1日5分。ネイティブの音読を中心に効果音なども入ったラジオ番組です。放送文をまとめたテキストも毎月、販売されています。ただ、このラジオ番組としての「エンジョイ・シンプル・イングリッシュ」は、非常にマイナーな番組であることから、放送時間があまり良くありません。夜遅かったり、昼間だったり。そして、「エンジョイ・シンプル・イングリッシュ」は何十回も繰り返して音声を使って音読することに意味があるために、録音をする必要がありますが、この録音作業は面倒です。

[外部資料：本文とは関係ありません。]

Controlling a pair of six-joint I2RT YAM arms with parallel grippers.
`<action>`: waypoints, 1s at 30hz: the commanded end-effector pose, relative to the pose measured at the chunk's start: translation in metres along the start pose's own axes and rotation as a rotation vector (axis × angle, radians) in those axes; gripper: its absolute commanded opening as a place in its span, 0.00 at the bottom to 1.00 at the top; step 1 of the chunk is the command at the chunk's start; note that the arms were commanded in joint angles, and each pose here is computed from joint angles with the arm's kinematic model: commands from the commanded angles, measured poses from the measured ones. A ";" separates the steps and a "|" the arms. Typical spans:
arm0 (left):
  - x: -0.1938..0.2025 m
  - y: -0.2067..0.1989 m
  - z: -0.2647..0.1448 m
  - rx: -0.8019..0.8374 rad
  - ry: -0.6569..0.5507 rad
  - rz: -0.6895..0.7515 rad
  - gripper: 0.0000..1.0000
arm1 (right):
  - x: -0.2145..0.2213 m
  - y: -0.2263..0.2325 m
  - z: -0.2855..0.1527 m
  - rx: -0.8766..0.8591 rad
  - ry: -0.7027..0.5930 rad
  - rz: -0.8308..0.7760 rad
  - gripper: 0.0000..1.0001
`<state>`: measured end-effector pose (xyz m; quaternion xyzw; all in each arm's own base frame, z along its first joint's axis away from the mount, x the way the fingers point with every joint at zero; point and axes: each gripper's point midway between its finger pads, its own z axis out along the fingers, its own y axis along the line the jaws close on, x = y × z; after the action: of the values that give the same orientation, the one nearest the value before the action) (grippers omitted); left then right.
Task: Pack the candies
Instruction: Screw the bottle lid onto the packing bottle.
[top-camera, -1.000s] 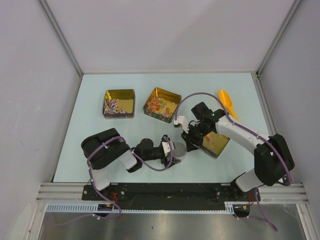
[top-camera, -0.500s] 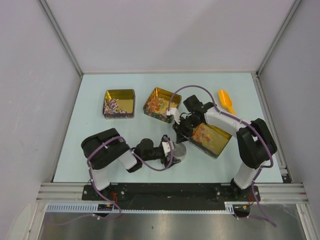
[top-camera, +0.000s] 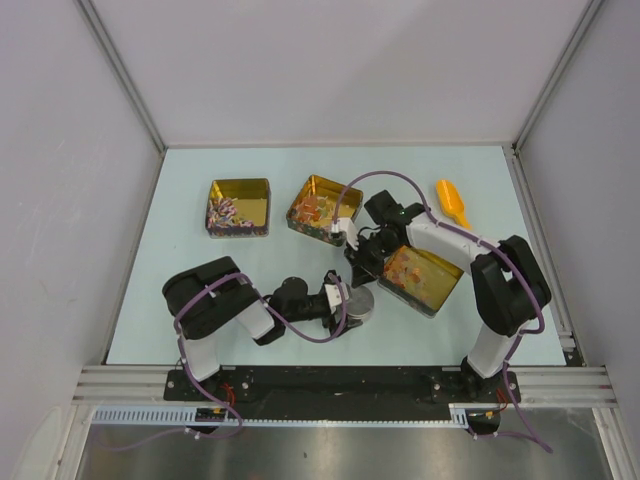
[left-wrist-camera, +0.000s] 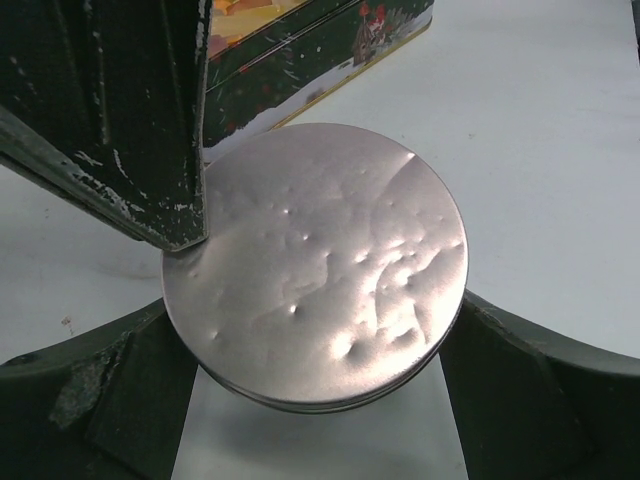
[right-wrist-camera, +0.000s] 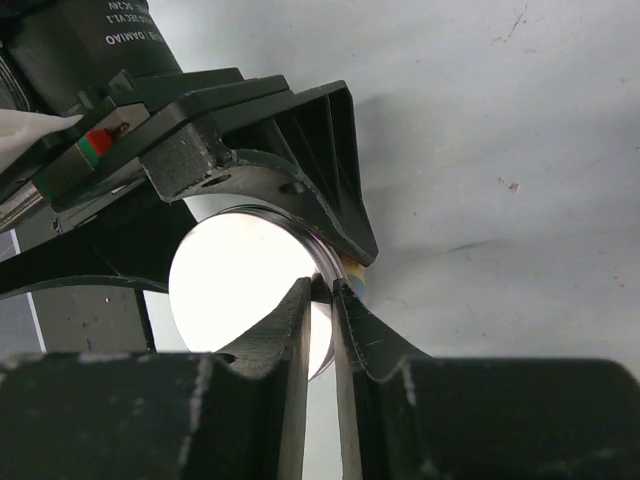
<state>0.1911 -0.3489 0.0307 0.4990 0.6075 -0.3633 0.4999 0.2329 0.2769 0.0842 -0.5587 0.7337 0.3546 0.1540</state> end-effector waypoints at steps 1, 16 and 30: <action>-0.025 0.012 0.007 -0.039 -0.079 0.056 0.93 | 0.008 0.015 -0.010 -0.025 0.029 0.019 0.17; -0.024 0.021 0.008 -0.076 -0.069 0.047 0.94 | 0.049 0.033 -0.021 0.016 0.103 0.067 0.19; -0.025 0.027 0.008 -0.100 -0.066 0.044 0.94 | 0.061 0.047 -0.026 0.024 0.123 0.069 0.24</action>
<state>0.1949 -0.3493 0.0303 0.4954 0.6127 -0.3571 0.5017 0.1944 0.2252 0.0758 -0.5526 0.7665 0.3024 0.1251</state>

そこで、書籍の「エンジョイ・シンプル・イングリッシュ」が便利、ということになります。ラジオ番組の「エンジョイ・シンプル・イングリッシュ」は、放送が終わると本になります。本は1500円程度で販売されており、音声は、古いものはCDつき、新しいものはMP3音源をダウンロードすることが可能です。

1回5分、内容が非常におもしろい

1回5分、その内容が本当におもしろいところが「エンジョイ・シンプル・イングリッシュ」の魅力です。

ラジオ番組の月曜から木曜までは、英検3級レベル。金曜日は準2級レベル。月曜、火曜、水曜、木曜は、それぞれの曜日ごとにシリーズになっており、半年間続きます。金曜日だけは、英検準2級レベルで、これは文学が基本になっているシリーズで、これまで、走れメロス、注文の多い料理店、枕草子、怪人20面相、シャーロック・ホームズなどがあります。

金曜日の文学シリーズも、なかなか面白いですが、私は月曜日から木曜日のシリーズが好きです。

これまで、偉人の伝記、日本や世界の観光案内、小説(家族や恋人の日常生活を描いたもの)、日本の落語を英訳したもの、科学の質問に先生が答えるもの、などがあります。

偉人の伝記では、ココ・シャネルやチャップリンの若いころを含めた人生を描いたもの、西郷隆盛が島流しになっていたころの話、リンカーンが子どものころの話、などがあります。どの人物も、有名人ではあるのですが、一般には知られていない若いころのエピソードは、大変興味深く、大人も思わず読んでしまう内容になっています。

あまり読まない開成中高生もいる

このように、開成中学・高校の先生が作りはじめた「エンジョイ・シンプル・イングリッシュ」ですが、開成の生徒たちの中には、この教材をあまりやらない人がいる、という噂を聞きます。

このような開成の生徒は、勉強が得意なので、難しい英語の問題集をたくさん解くことで英語の偏差値を上げることができるので「エンジョイ・シンプル・イングリッシュ」をやる必要性を感じない、ということになるのでしょう。

しかし「エンジョイ・シンプル・イングリッシュ」は、英語の4技能をバランスよく鍛えるための最高の教材です。この教材の音読を繰り返す人は、話す、書く、といった発信能力、また、オーバーラッピング・シャドウイングで常に音声を聞くことになるために、リスニングの能力も鍛えることができます。

ぜひ、一度「エンジョイ・シンプル・イングリッシュ」を手に取って、まずは5分間、ラジオドラマを英語で聴き、音読をしてみてください。